_Problem details_
Would you print the lines below exactly, beginning at the line that has "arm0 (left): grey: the" and stopping after the line that has "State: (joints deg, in"? Only those lines, and no pictures.

_Given material_

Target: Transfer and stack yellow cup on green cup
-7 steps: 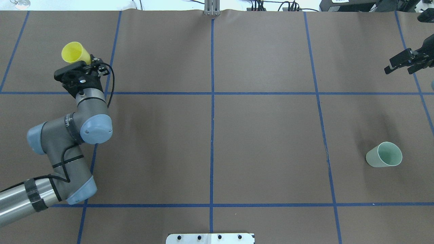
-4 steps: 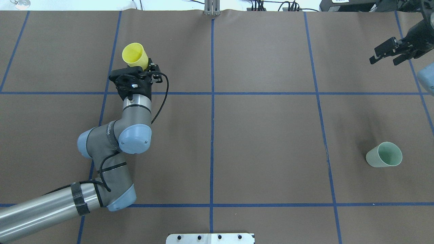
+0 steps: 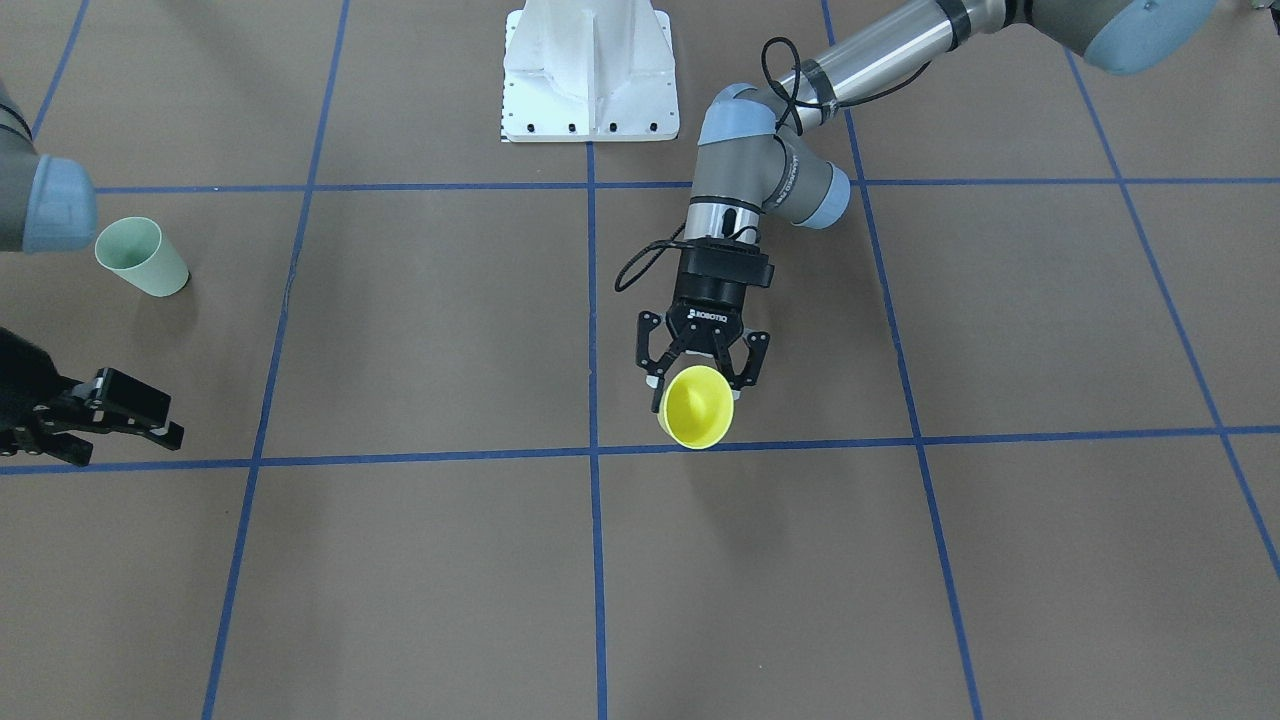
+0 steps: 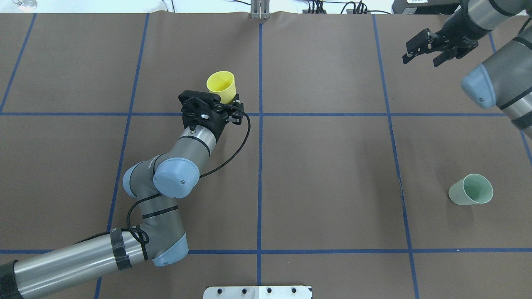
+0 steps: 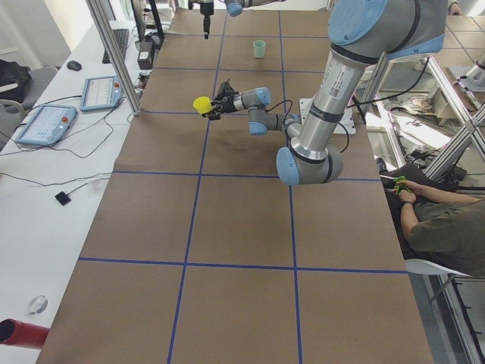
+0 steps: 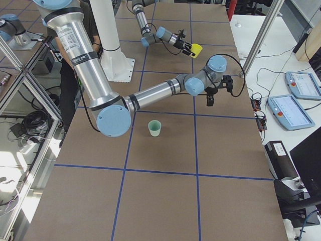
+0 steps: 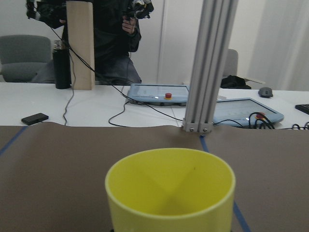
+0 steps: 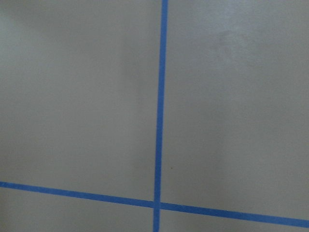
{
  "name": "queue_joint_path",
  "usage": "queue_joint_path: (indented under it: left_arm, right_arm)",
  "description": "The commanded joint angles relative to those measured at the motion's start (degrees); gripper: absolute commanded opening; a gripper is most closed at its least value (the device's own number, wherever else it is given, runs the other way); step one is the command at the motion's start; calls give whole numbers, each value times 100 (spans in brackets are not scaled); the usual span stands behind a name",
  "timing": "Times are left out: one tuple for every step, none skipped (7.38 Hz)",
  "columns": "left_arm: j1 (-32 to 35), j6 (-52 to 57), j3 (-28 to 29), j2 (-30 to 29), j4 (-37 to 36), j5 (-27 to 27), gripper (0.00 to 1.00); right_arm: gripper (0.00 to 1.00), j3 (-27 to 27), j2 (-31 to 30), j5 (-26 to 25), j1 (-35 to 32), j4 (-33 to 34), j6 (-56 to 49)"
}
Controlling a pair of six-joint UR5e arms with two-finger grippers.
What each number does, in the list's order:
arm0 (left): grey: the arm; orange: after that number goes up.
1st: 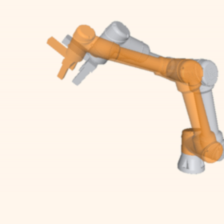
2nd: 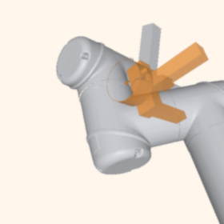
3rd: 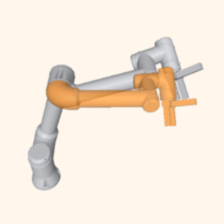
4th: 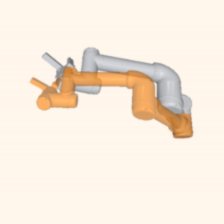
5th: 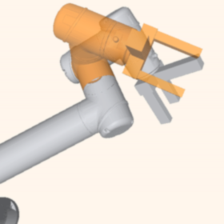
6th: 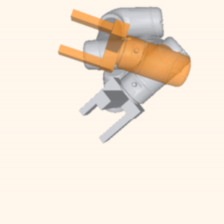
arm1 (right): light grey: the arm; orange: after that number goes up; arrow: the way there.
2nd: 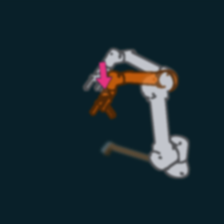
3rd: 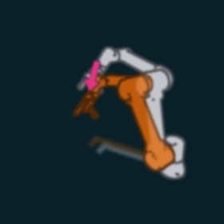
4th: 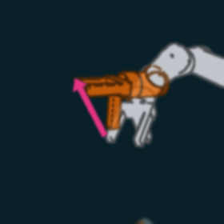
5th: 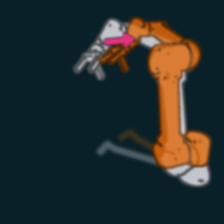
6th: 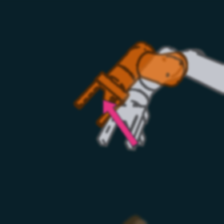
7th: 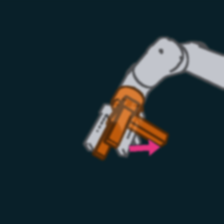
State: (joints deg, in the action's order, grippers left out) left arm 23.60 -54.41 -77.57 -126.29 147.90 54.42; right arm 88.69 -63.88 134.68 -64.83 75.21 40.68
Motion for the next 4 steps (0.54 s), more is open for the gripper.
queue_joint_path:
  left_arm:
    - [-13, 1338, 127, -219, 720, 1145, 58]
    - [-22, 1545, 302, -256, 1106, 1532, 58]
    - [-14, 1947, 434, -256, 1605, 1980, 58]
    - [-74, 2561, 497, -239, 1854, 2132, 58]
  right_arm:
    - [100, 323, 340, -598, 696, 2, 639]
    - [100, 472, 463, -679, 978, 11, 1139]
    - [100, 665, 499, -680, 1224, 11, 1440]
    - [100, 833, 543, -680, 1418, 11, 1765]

_Result of this exercise_
arm0 (left): grey: the arm; orange: after that number goes up.
1st: 
2nd: 
3rd: 
4th: 
5th: 
6th: 
arm1 (right): light grey: the arm; orange: after that number goes up; arrow: the way there.
2nd: 
3rd: 
4th: 
5th: 
6th: 
7th: 
State: (joints deg, in the action's order, grippers left out) left arm 23.60 -54.41 -77.57 -126.29 147.90 54.42; right arm 88.69 -63.88 134.68 -64.83 75.21 40.68

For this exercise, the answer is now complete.